RECORD EXTRACTS:
------------

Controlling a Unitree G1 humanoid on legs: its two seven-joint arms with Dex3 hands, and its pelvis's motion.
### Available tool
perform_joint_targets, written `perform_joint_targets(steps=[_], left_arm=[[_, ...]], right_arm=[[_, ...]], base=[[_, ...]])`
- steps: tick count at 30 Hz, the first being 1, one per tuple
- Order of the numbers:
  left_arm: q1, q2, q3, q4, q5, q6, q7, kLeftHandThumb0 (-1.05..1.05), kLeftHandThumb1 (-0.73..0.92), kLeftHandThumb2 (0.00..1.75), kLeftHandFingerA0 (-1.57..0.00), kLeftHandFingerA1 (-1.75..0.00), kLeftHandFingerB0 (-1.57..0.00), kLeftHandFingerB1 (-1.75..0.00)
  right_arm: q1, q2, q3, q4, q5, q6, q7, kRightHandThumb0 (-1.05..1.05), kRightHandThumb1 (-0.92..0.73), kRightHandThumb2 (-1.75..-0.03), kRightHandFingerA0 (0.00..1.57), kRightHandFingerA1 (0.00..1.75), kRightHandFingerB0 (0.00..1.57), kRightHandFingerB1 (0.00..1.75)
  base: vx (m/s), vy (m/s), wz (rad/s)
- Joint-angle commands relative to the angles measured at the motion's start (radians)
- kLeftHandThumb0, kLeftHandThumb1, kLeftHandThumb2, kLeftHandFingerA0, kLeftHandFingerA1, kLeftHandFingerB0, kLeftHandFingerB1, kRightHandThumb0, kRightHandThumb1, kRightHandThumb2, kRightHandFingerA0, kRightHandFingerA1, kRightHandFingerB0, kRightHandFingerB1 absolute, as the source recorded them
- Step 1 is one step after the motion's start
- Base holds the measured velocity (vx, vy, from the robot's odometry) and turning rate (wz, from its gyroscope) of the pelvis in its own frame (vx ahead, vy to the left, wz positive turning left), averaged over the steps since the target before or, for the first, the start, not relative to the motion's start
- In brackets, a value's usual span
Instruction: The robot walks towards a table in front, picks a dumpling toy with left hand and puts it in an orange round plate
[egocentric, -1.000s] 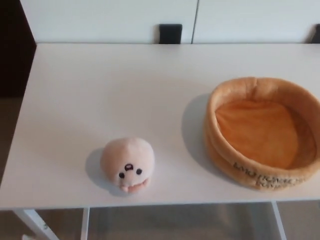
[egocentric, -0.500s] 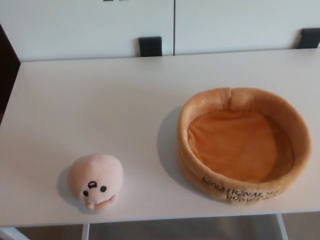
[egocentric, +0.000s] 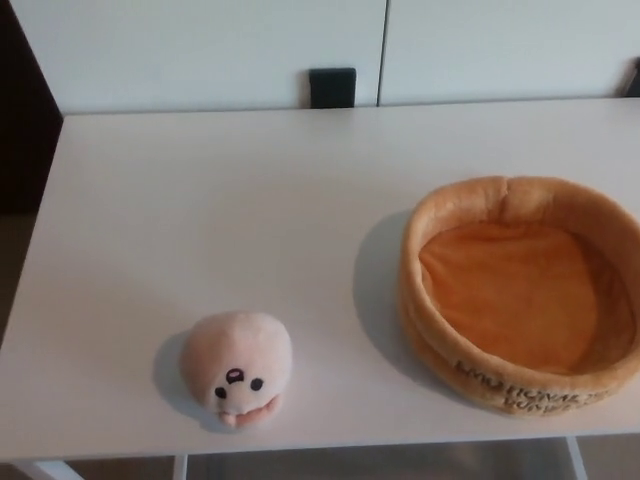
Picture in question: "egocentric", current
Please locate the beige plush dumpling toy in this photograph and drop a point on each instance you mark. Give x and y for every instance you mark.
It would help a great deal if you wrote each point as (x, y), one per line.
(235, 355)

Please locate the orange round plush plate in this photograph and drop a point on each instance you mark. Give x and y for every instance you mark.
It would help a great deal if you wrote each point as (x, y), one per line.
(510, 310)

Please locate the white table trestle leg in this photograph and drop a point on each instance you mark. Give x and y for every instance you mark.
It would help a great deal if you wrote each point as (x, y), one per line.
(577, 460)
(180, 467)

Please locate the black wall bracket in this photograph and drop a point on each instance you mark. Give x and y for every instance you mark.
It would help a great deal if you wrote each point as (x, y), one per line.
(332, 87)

------------

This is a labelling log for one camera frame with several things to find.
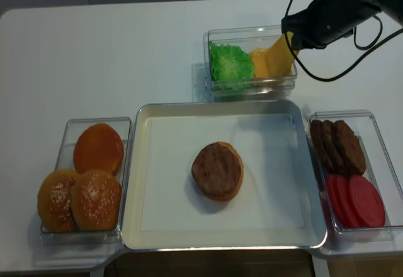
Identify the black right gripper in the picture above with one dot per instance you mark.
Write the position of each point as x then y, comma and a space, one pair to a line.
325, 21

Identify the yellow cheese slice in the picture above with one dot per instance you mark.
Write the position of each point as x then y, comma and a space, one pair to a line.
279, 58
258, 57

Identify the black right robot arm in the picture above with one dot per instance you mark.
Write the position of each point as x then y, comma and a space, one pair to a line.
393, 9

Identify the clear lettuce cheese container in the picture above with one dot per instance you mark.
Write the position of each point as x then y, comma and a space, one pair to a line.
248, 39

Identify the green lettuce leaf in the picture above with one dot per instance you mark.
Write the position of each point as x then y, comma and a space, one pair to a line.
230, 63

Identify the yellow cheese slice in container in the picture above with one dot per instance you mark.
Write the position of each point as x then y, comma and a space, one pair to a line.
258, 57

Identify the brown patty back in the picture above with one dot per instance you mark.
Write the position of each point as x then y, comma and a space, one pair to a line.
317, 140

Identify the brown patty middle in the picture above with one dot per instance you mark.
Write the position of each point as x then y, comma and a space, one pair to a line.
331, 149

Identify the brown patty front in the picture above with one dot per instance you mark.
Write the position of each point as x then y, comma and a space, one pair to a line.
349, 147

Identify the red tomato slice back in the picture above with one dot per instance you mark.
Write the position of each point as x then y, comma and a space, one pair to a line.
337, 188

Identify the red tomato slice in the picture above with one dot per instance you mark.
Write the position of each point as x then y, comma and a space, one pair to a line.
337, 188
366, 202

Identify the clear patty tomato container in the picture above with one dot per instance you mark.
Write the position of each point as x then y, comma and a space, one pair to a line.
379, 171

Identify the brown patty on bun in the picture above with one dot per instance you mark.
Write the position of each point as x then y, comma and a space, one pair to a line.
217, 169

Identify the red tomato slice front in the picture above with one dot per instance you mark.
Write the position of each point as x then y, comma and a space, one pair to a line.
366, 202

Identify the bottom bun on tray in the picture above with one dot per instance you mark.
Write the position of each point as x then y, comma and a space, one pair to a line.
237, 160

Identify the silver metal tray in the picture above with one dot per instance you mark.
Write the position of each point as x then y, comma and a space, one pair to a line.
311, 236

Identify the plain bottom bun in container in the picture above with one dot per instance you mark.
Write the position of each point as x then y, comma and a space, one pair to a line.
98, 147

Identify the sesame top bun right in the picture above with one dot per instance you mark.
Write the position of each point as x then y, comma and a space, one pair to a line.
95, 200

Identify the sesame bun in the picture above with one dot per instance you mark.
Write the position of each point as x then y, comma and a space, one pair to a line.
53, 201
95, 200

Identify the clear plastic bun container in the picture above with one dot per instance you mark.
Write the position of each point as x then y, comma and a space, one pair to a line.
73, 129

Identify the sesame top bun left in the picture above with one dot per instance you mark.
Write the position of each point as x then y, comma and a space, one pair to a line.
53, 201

------------

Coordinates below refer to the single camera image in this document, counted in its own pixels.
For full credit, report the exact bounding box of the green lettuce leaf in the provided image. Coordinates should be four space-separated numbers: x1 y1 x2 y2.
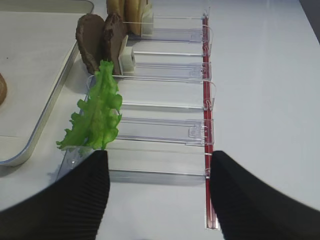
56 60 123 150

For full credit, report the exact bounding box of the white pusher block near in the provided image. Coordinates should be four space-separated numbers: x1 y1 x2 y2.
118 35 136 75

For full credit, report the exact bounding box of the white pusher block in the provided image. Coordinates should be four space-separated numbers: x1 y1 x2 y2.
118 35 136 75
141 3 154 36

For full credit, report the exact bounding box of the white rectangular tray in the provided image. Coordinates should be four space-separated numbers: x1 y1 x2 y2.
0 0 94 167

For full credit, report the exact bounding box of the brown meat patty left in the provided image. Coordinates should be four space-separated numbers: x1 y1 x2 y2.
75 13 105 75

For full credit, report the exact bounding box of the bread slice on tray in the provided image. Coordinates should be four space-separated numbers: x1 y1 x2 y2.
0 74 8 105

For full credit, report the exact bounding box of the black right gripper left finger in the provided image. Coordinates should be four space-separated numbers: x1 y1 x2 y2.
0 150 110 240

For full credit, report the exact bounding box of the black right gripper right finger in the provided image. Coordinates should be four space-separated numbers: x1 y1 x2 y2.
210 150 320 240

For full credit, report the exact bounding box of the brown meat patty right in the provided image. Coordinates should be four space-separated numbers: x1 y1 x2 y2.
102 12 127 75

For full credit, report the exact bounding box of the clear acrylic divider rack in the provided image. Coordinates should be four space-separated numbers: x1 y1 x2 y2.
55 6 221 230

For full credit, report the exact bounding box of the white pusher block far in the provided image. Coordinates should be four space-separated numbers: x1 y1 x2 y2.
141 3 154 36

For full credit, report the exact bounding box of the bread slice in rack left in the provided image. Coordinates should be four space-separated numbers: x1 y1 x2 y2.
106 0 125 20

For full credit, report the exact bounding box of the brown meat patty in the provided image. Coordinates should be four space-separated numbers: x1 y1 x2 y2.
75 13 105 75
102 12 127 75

------------

WORK TO COMPLETE: Among the entries above, find every line holding "table" and copy it.

ANSWER AREA:
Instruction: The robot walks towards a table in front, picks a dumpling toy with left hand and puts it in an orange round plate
Please locate the white table trestle leg in this photograph and drop a point on each instance you mark. Give x and y for every instance you mark.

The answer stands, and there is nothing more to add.